*** Dataset section Section Begins ***
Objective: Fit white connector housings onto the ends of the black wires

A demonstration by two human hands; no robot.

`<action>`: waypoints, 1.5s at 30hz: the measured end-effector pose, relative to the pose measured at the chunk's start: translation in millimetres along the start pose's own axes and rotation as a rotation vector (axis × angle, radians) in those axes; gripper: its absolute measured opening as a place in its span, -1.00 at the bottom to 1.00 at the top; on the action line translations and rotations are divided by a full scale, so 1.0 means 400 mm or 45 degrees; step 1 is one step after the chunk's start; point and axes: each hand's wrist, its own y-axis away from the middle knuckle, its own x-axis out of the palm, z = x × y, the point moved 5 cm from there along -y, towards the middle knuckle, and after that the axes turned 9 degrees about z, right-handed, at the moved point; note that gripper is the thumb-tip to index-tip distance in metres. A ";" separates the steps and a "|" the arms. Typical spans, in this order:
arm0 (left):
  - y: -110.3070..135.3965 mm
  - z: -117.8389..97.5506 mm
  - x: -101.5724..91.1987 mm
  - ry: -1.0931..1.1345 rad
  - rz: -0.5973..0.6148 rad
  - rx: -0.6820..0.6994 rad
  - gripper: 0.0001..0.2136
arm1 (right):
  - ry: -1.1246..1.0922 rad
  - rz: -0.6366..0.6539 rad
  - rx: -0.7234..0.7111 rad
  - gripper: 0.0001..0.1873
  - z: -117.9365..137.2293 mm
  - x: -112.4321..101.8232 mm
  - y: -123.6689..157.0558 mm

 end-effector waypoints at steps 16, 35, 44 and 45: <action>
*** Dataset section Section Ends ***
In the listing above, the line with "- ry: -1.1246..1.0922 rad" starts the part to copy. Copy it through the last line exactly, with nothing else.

  - ry: -1.1246..1.0922 rad
  - rz: -0.6366..0.6539 rad
  - rx: -0.7234..0.7111 rad
  - gripper: 0.0001..0.1873
  - z: -117.9365..137.2293 mm
  - x: -112.4321..101.8232 mm
  - y: -123.6689..157.0558 mm

 end-effector waypoints at steps 16, 35, 44 and 45: <action>

No additional output will be produced.